What the task requires => Starting with the first line of the data that follows, transcribe every line verbatim until the line containing "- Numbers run" has been transcribed.

Dataset records =>

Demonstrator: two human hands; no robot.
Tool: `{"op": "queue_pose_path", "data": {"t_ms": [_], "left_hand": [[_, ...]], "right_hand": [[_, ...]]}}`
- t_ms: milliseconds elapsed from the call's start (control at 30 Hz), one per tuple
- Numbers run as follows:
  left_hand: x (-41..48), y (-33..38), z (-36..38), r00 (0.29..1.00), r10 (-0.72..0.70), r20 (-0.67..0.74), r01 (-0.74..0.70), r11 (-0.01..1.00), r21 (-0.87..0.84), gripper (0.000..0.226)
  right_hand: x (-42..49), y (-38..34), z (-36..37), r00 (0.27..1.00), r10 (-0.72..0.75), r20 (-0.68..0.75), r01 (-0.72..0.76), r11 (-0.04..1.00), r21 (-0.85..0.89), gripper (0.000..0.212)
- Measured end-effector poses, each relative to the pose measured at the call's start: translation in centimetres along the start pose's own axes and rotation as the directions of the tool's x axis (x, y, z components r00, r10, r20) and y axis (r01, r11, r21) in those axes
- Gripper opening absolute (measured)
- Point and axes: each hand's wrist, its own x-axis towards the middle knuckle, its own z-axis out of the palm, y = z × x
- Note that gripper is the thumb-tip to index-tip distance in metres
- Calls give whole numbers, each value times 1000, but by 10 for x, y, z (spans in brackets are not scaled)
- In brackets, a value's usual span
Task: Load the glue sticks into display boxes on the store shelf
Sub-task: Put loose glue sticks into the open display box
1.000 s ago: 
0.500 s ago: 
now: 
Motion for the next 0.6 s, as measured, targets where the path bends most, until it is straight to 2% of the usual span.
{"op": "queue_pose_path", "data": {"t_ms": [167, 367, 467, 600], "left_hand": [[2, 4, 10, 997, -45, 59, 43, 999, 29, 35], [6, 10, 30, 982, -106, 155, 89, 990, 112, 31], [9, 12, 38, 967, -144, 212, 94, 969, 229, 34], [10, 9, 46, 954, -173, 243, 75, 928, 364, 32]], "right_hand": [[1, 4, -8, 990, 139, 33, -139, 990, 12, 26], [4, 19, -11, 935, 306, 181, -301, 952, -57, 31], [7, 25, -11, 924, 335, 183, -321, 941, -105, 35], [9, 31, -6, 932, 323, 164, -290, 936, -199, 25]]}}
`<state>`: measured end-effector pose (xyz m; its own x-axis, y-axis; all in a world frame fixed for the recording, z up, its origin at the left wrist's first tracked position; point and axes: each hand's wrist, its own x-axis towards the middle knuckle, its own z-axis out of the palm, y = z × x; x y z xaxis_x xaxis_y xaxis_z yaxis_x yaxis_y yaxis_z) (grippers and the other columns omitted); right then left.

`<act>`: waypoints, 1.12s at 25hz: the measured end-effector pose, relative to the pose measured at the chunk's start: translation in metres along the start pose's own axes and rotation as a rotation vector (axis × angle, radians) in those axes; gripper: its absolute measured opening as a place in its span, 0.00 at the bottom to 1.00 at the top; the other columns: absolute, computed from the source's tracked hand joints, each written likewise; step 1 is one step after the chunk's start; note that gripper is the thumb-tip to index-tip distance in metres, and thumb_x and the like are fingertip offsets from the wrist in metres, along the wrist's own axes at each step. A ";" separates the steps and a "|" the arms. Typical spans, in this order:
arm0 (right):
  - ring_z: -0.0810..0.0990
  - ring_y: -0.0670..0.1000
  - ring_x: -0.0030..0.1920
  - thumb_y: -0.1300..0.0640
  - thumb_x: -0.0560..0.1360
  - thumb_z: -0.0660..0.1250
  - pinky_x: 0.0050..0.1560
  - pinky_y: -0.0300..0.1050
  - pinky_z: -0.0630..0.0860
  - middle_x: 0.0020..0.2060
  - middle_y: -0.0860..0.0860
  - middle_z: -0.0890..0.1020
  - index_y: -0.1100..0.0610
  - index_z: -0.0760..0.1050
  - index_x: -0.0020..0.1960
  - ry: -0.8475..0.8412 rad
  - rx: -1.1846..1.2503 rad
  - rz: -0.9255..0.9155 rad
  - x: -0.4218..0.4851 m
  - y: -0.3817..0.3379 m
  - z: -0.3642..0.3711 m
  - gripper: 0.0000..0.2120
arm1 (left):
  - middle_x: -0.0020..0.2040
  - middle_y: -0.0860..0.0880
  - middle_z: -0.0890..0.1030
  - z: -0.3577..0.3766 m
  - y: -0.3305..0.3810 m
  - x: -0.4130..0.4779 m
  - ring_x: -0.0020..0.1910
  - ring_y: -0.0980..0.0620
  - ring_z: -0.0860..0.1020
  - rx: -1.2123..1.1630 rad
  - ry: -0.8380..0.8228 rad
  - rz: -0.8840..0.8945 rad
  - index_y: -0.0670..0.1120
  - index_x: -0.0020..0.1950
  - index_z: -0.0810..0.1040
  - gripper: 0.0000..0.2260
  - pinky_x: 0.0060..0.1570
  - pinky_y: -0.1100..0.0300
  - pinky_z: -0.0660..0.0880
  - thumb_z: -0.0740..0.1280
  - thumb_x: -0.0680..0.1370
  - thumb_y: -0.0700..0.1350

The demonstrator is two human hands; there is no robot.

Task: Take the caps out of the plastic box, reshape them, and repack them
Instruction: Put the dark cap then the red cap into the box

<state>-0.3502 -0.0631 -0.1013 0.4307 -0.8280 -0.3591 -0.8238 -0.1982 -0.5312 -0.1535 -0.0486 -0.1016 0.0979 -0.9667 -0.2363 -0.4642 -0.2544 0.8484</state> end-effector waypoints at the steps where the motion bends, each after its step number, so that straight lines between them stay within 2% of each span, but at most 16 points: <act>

Task solution =>
Demonstrator: two human hands; no robot.
Tool: `{"op": "queue_pose_path", "data": {"t_ms": [_], "left_hand": [[_, ...]], "right_hand": [[_, ...]]}}`
- t_ms: milliseconds elapsed from the call's start (control at 30 Hz), one per tuple
- Numbers run as follows:

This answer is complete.